Таким образом, Валленштейн может выступать фигурой, символизирующей новое представление об искусстве, которое было разработано в философской эстетике конца XVIII века сначала Морицем, затем Кантом и далее Шиллером. Воображаемые миры были неотъемлемой частью войны на протяжении более двух тысячелетий, однако в дальнейшем астрологический военный ассамбляж распался, а с возникновением философской эстетики былые споры о силе воображаемых миров приняли иное направление. Согласно новому представлению, если исходить из того, что искусство является самодостаточным и реализует свои цели в пределах собственных границ, то военная эстетика не содержит никакой эффективной силы. Ценой, которую искусство платит за свое концептуальное вознесение в автономный самодостаточный мир, оказывается именно утрата его связи с реальностью. В дюнамисе отсутствует энергейя, потенциальное так и не превращается в актуальное – в своей драме, созданной под занавес эпохи Просвещения, Шиллер стремится положить конец спору о практической силе воображаемых военных миров.

Но если оставить в стороне высокую теорию философской эстетики и обратиться к смежной сфере, действующими лицами которой были куда менее известные мыслители – офицеры, любители и по совместительству разработчики игр, – то эта дискуссия возобновляется с новой силой и настойчивостью.
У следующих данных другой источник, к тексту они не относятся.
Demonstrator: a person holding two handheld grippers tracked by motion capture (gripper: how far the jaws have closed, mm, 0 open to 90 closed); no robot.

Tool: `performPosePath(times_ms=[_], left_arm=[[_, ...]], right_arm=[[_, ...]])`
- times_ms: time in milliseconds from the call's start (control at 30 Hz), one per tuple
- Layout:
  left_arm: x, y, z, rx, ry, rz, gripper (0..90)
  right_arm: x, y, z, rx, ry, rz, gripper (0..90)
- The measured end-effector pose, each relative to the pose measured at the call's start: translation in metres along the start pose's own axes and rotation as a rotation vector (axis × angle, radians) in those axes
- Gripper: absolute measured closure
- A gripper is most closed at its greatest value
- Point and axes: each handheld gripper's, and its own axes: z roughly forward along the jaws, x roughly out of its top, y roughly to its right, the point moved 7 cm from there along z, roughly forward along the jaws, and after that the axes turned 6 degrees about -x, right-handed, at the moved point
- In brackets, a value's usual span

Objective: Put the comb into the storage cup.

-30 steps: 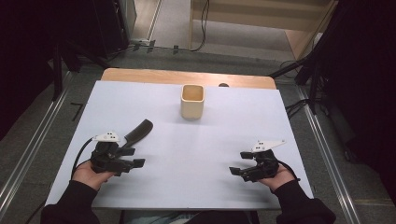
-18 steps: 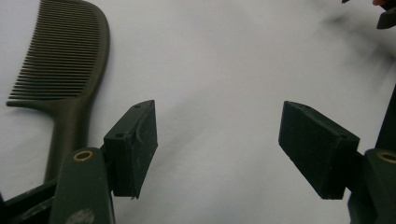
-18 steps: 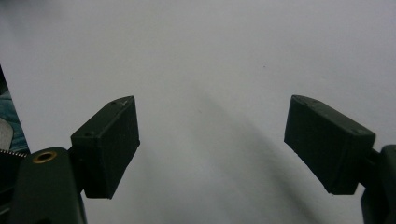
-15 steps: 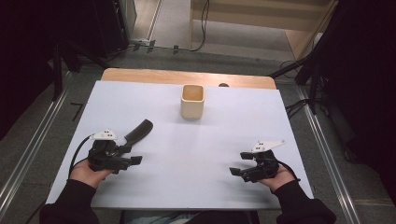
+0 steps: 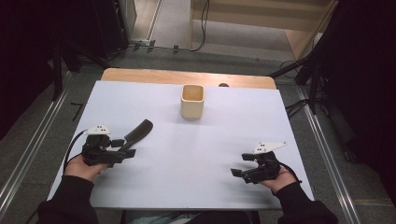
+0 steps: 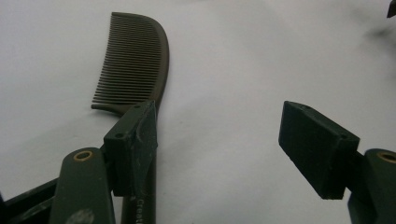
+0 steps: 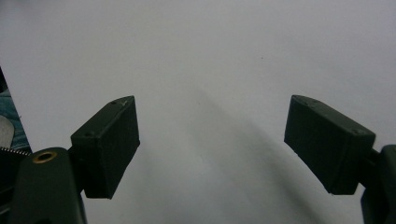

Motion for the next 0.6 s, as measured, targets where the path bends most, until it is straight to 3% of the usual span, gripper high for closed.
performPosePath(times_ms=[600], left_arm=[[0.003, -0.023, 0.0, 0.061, -0.005, -0.021, 28.4]], right_arm=[[-0.006, 0.002, -0.004, -0.012, 0.0, 0.017, 16.2]])
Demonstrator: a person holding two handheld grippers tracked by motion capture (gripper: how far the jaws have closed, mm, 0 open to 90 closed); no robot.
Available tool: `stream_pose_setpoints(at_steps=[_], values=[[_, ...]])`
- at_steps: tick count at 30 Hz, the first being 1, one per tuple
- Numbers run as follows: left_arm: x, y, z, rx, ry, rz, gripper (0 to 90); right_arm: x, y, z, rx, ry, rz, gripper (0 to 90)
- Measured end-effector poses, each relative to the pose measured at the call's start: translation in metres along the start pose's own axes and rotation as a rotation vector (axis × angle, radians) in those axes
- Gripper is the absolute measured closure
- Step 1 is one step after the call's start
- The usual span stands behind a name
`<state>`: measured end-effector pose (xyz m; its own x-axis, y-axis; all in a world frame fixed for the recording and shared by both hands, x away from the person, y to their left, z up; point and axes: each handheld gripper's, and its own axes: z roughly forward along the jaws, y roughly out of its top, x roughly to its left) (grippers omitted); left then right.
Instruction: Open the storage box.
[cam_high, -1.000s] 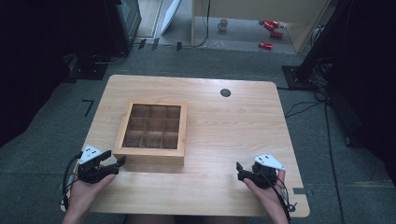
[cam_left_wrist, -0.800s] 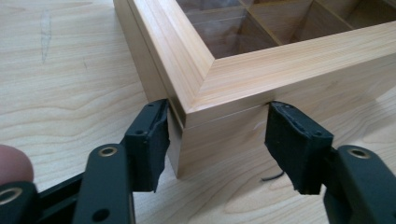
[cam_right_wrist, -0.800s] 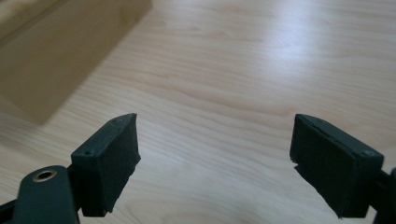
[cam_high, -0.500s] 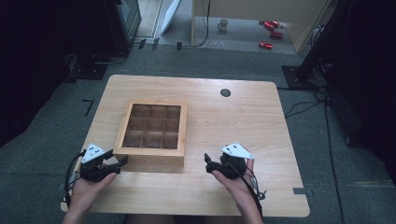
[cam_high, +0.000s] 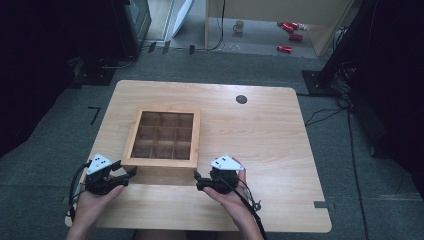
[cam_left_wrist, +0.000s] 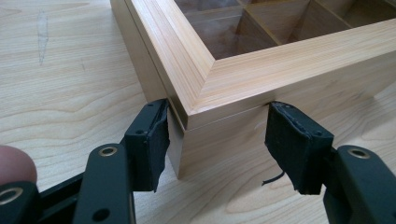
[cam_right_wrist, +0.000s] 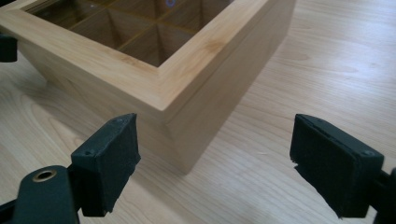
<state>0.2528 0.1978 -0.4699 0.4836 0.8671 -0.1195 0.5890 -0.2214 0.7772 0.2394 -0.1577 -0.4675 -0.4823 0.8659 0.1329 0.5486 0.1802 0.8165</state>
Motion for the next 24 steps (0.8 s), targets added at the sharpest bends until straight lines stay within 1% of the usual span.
stream_pose_setpoints(at_steps=[4,7,10,13,16,20,22,24], values=[[-0.001,0.001,-0.001,-0.001,0.010,-0.003,42.1,0.006,-0.003,0.010,0.019,0.011,-0.001,15.8],[-0.002,0.002,-0.002,-0.002,0.020,0.003,43.0,0.010,-0.005,0.016,0.031,0.013,-0.004,15.8],[-0.003,0.002,-0.002,-0.009,0.025,0.002,43.3,0.014,-0.006,0.020,0.027,0.014,-0.006,15.8],[-0.003,0.003,-0.004,-0.022,0.025,0.004,43.8,0.015,-0.006,0.023,0.017,0.010,0.005,16.0],[-0.003,0.004,-0.005,-0.031,0.016,0.004,44.1,0.014,-0.004,0.022,0.002,-0.001,0.010,16.9],[-0.002,0.004,-0.005,-0.032,0.015,0.006,44.0,0.009,0.000,0.021,-0.018,-0.020,0.033,18.7],[-0.002,0.004,-0.005,-0.033,0.011,0.004,43.9,0.008,0.001,0.021,-0.019,-0.012,0.035,18.7],[-0.001,0.004,-0.005,-0.038,0.007,0.001,43.9,0.008,0.002,0.021,-0.022,-0.010,0.025,18.7]])
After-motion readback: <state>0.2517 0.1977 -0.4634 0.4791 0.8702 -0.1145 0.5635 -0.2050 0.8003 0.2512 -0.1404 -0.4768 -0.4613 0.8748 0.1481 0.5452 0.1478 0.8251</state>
Пока многие литературные теоретики и философы были увлечены изъятием функциональности из эстетики, зарождающаяся военная традиция одновременно прилагала такие же усилия для того, чтобы поставить себе на службу ряд основных эстетических концептов: автономию, творческое начало, эмоции и игру. В попытках разработать инструментарий управления боевыми действиями полководцы выстраивали ряды воображаемых военных миров, наполняя их эстетические компоненты могущественной операциональной силой, – именно так состоялось изобретение современных военных игр. Эти усилия знаменуют собой медиатехнологические истоки эстетики войны.